WHAT IS EXPECTED: For the material below, return exactly the lines starting at the one holding "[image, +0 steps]" and ending at the one holding "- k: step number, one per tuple", counting both as part of the range.

AVAILABLE DATA:
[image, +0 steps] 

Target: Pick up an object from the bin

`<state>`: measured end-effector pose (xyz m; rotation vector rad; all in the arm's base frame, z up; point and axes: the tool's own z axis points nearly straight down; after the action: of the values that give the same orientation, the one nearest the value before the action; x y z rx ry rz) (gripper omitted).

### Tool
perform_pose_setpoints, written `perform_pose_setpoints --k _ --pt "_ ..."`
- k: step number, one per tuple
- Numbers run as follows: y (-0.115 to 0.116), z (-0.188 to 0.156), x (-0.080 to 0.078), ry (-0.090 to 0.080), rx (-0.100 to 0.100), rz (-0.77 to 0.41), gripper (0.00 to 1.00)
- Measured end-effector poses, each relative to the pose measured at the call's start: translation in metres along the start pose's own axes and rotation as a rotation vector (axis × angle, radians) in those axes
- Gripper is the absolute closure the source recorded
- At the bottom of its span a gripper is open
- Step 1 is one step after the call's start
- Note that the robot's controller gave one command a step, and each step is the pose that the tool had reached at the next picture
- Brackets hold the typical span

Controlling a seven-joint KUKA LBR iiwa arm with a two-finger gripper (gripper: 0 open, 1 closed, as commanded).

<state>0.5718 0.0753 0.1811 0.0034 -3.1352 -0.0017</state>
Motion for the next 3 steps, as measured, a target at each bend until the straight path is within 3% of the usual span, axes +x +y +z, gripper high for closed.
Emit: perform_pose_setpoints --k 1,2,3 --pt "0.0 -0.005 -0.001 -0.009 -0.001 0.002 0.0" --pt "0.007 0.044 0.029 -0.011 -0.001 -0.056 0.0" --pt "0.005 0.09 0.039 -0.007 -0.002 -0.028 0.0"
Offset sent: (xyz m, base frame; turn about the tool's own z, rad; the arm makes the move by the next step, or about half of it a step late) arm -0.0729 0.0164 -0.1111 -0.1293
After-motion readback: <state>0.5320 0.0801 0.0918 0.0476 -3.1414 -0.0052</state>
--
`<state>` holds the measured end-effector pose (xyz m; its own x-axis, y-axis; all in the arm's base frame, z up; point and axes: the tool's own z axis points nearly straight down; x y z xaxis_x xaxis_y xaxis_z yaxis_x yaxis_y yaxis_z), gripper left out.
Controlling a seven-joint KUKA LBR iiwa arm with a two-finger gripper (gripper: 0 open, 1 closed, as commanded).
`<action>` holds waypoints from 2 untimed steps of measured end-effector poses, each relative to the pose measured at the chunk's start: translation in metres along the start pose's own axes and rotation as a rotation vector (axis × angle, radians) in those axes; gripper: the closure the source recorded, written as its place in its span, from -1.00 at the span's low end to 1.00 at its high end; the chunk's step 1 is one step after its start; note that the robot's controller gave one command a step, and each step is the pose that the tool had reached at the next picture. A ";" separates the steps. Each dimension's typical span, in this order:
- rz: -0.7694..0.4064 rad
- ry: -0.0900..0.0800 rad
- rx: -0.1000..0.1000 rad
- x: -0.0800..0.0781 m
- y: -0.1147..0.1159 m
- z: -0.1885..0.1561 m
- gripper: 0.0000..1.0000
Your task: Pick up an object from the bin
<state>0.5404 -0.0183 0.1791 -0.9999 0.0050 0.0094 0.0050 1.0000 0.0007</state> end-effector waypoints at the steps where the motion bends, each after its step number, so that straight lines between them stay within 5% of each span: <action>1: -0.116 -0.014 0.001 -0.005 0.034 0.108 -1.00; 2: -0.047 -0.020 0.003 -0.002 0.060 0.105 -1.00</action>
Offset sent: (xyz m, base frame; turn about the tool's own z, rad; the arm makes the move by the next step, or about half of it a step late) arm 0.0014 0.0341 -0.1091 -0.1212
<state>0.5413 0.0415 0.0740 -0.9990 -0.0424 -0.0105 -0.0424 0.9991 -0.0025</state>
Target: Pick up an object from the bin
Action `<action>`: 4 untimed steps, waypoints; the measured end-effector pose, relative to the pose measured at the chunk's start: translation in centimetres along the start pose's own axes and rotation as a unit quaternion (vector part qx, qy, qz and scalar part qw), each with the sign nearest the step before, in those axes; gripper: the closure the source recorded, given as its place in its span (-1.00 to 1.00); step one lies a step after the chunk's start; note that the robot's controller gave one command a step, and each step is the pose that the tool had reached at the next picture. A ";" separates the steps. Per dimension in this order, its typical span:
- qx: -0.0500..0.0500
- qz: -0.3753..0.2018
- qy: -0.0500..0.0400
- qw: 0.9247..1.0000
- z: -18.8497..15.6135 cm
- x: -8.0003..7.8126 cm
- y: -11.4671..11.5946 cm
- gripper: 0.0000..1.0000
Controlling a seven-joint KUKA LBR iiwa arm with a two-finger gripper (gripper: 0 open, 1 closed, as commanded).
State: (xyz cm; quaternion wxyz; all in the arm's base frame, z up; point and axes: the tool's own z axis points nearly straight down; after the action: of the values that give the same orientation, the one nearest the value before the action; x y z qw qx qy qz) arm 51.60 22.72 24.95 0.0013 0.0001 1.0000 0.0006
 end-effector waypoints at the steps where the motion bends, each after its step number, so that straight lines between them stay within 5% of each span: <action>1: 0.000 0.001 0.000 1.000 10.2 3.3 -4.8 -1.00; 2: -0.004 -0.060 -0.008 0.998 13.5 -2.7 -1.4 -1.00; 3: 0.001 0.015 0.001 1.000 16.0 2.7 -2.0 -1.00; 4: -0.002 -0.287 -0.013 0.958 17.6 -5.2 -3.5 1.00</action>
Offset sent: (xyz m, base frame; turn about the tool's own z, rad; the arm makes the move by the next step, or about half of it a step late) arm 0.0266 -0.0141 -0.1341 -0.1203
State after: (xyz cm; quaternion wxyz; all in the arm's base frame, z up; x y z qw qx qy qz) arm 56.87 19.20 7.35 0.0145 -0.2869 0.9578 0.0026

EXERCISE ANSWER:
[image, +0 steps] 

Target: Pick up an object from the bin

`<state>`: measured end-effector pose (xyz m; rotation vector rad; all in the arm's base frame, z up; point and axes: the tool's own z axis points nearly straight down; after the action: of the values that give the same orientation, the one nearest the value before the action; x y z rx ry rz) (gripper omitted).

### Tool
perform_pose_setpoints, written `perform_pose_setpoints --k _ --pt "_ ..."`
- k: step number, one per tuple

No further work remains on this exercise.